As the mist lifted around Brussels, he was able to push on a little harder, averaging 80 mph through the Black Forest. He looked at the map every half hour or so to get his bearings and made a single stop for fuel. In just 11 hours, with an average speed of 68 mph, he had arrived at Geneva.
“Lyons said I needed to be in Geneva for 10:00 a.m., and when I pulled in, he was waiting,” Dewis recounted. “He walked over, looked at his watch, and just said: ‘Thought you’d do it, Dewis.’ That was about as much of a compliment as you got. He was forthright like that—never one to waste words.
“Then Lofty England, Jaguar’s service manager and race manager, came over and he gave me a big hug. ‘Well done, Norman. Fantastic driving. We worked your speed out, and we never thought you’d make it.’”
Expectant of a good night’s sleep in his hotel, Dewis would be disappointed. England and Lyons informed him that the 77 RW had to be used for demonstration runs immediately, and that Dewis wouldn’t be seeing his hotel until much later in the day.

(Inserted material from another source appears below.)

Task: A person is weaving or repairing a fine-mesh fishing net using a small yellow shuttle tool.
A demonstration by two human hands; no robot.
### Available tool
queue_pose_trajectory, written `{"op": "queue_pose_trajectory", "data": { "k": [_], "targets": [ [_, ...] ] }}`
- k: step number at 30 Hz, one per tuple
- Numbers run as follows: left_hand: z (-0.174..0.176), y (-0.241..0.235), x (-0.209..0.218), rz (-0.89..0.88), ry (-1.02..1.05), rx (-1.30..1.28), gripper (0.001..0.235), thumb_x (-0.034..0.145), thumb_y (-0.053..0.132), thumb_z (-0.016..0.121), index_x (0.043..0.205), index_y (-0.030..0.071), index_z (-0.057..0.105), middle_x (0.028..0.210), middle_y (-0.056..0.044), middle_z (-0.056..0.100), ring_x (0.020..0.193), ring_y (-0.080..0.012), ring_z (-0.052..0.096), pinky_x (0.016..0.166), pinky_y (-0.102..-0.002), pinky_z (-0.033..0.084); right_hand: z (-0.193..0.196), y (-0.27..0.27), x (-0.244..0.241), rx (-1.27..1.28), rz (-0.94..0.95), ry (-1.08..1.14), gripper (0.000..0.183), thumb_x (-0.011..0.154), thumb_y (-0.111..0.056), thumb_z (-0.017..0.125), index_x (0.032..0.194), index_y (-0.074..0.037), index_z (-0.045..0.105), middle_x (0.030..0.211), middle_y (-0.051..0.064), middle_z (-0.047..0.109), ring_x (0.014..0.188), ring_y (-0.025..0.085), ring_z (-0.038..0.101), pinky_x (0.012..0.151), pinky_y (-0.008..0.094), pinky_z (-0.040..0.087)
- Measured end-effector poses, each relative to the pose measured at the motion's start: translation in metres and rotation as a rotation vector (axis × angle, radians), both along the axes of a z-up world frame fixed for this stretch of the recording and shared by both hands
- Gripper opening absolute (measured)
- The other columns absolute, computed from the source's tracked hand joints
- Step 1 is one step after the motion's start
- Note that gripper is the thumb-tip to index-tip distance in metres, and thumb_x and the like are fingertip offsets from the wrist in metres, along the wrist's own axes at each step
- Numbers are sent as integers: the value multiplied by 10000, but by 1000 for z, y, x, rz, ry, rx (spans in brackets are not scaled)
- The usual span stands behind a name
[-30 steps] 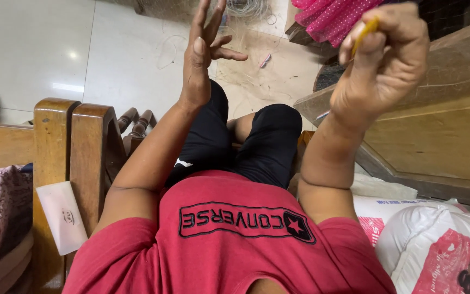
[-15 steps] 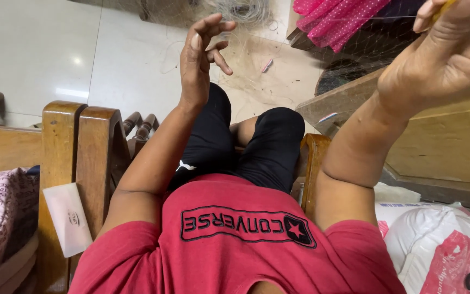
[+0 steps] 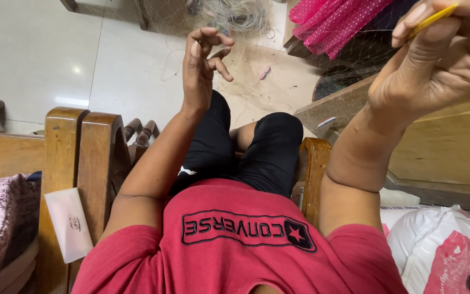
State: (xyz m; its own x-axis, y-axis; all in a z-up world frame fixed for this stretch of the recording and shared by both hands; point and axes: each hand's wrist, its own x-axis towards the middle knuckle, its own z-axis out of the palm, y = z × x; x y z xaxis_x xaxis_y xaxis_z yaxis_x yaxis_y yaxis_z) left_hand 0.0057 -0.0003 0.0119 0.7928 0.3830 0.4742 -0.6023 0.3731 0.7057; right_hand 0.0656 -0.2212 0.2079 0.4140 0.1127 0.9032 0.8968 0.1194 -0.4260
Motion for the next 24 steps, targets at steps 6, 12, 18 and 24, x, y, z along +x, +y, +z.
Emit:
{"op": "queue_pose_trajectory", "data": {
  "k": [6, 12, 18, 24],
  "targets": [
    [-7, -2, 6, 2, -38, -63, 467, 1113, 491, 396, 1335, 91, 484, 1130, -133, 602, 973, -217, 667, 817, -350, 636, 1, 2, -1, 4, 15, -1, 332, 1101, -279, 648, 997, 15, 536, 817, 188, 508, 649, 264, 453, 576, 371, 364],
    [-4, -3, 5, -13, -25, -46, 489, 1109, 526, 400, 1342, 105, 488, 1167, -137, 615, 867, -206, 659, 847, -351, 600, 3, 3, -2, -8, 20, -5, 329, 1104, -276, 648, 997, 16, 541, 820, 187, 515, 653, 270, 463, 577, 376, 372],
    [0, -2, 4, -47, -13, -29, 573, 1123, 547, 369, 1473, 102, 462, 1470, -195, 611, 749, -204, 717, 1020, -308, 580, -1, -1, -1, 28, 50, 0, 285, 1114, -233, 629, 1014, 10, 517, 821, 213, 488, 638, 288, 425, 583, 396, 357],
    [-11, 2, 1, -48, 0, 16, 635, 1151, 605, 350, 1649, 215, 298, 1693, -114, 432, 895, -238, 792, 1233, -419, 528, -2, -4, -2, 26, 15, 25, 349, 1105, -274, 643, 964, 15, 506, 844, 196, 504, 650, 282, 449, 585, 390, 356]
  ]
}}
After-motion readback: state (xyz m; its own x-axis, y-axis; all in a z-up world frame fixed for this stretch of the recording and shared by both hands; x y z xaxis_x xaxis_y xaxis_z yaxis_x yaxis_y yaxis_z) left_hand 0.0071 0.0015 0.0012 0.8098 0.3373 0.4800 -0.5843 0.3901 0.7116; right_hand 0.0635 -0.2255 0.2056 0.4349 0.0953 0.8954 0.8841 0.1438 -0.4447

The thought of experiencing one of those early demonstration drives, given by a sleep-starved racing driver whose history would become so closely intertwined with the Jaguar marque, is enough to send a shiver of excitement down the spine of any car enthusiast. Did any of the press in attendance realize that their driver had been in England with the car barely 12 hours earlier?

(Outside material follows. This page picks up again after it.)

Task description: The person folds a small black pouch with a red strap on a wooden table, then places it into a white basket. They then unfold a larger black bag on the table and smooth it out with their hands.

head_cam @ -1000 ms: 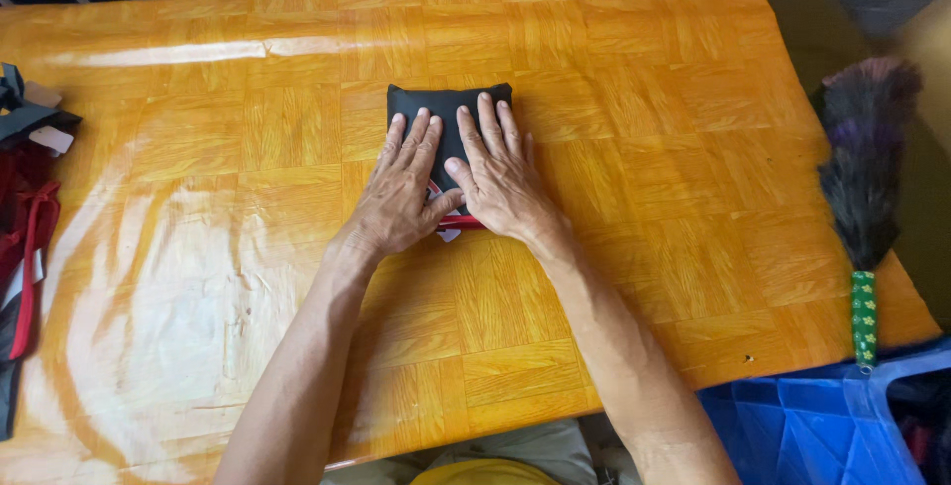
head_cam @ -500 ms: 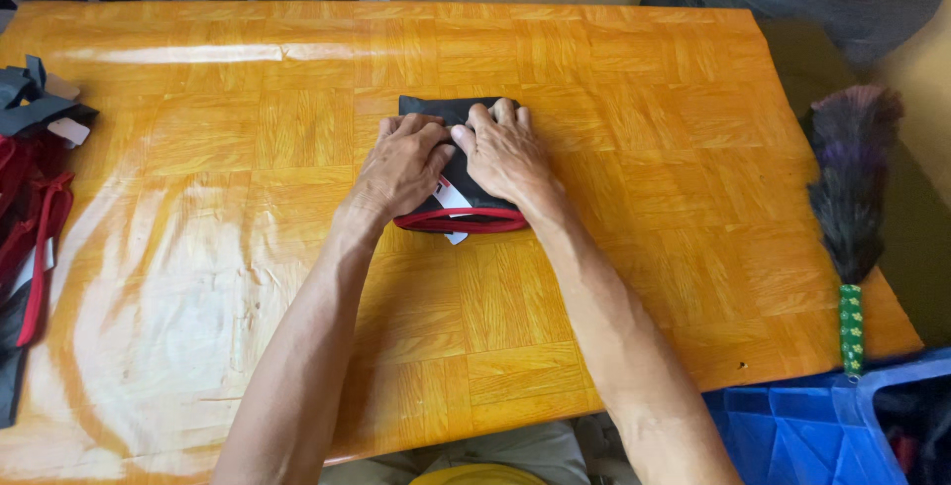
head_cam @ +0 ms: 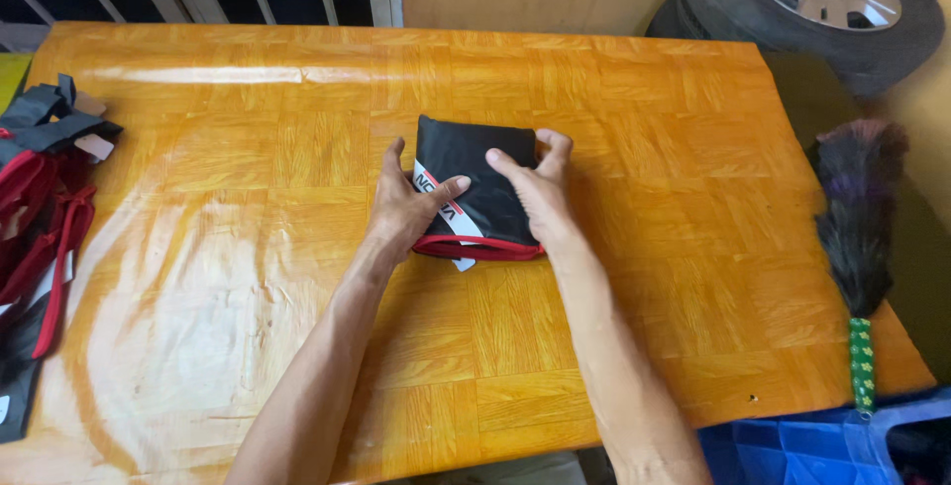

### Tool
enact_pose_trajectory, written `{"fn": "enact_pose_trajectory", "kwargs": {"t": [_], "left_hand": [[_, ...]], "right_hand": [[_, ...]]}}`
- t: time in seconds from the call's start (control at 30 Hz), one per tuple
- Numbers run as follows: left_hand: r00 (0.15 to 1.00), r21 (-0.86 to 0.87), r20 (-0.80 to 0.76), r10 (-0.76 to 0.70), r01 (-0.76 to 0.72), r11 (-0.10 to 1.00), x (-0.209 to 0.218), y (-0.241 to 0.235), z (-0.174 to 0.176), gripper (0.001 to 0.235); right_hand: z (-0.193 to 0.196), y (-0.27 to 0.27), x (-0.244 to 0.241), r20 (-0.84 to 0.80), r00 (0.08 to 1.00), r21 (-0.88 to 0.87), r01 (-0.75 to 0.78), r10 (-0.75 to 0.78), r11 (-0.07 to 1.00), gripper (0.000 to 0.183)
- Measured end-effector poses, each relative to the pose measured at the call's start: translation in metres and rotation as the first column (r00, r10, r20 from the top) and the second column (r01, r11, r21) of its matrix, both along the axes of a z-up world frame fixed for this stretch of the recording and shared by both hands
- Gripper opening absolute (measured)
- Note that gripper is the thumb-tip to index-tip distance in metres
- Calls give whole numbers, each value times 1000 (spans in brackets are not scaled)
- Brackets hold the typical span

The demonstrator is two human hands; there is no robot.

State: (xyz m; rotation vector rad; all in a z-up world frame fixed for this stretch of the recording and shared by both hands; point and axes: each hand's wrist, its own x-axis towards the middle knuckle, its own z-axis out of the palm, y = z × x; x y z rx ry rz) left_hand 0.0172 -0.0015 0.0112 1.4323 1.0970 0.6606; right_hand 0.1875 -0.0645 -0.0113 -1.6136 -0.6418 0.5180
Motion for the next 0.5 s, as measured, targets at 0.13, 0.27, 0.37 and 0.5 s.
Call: {"fn": "enact_pose_trajectory", "kwargs": {"t": [0.13, 0.27, 0.37, 0.5], "left_hand": [[955, -299, 252, 155, -76, 951, -2, 2, 5, 119], [895, -497, 399, 198, 30, 867, -1, 9, 1, 51], [875, -516, 434, 214, 47, 855, -2, -1, 16, 47], [880, -488, 431, 201, 40, 872, -2, -7, 25, 59]], "right_hand": [[25, -13, 13, -438, 895, 127, -35, 88, 991, 113], [32, -13, 18, -478, 842, 163, -195, 250, 967, 69], [37, -14, 8, -467, 832, 134, -267, 298, 954, 62], [42, -15, -10, -587, 775, 71, -240, 235, 968, 55]]}}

Dewis saw it as all part of the job. “None of us ever dreamed of the impact the E-Type would have. And everywhere I go, talking about Jaguar, people ask me about that run. But it’s one of those things—it’s your job, and you get on with it. I really enjoyed that drive, because everything worked out. I had a perfect run from Coventry to Dover, there were no hold-ups in London, I just managed to catch the ferry, and there were no problems in France or Switzerland. I didn’t have one hairy moment—everything went perfectly.”
Jaguar had planned to make 250 examples of the E-Type but, by the end of the Geneva Motor Show, pre-orders topped 500. Over the next 14 years, the company would sell 72,000 units.
Sixty years later, the E-Type’s star still shines brightly. With early cars worth six figures—and 77 RW itself worth whatever anyone cares to name—the story of the £2000 Jag that showed up £4000 Astons and £5000 Ferraris is still one of the most captivating tales told, and the E-Type remains among the most revered cars in the world. Norman Dewis isn’t with us to celebrate 60 years of his incredible feat, having died in June of 2019 at the age of 98, but the account of his drive that night has gone down in history.
Such things simply don’t happen in 2021. Today, such an attempt would cost Dewis his license and his livelihood, not that Jaguar would contemplate even asking such a thing. But the story, the legend of that dash to Geneva against the clock, lives on.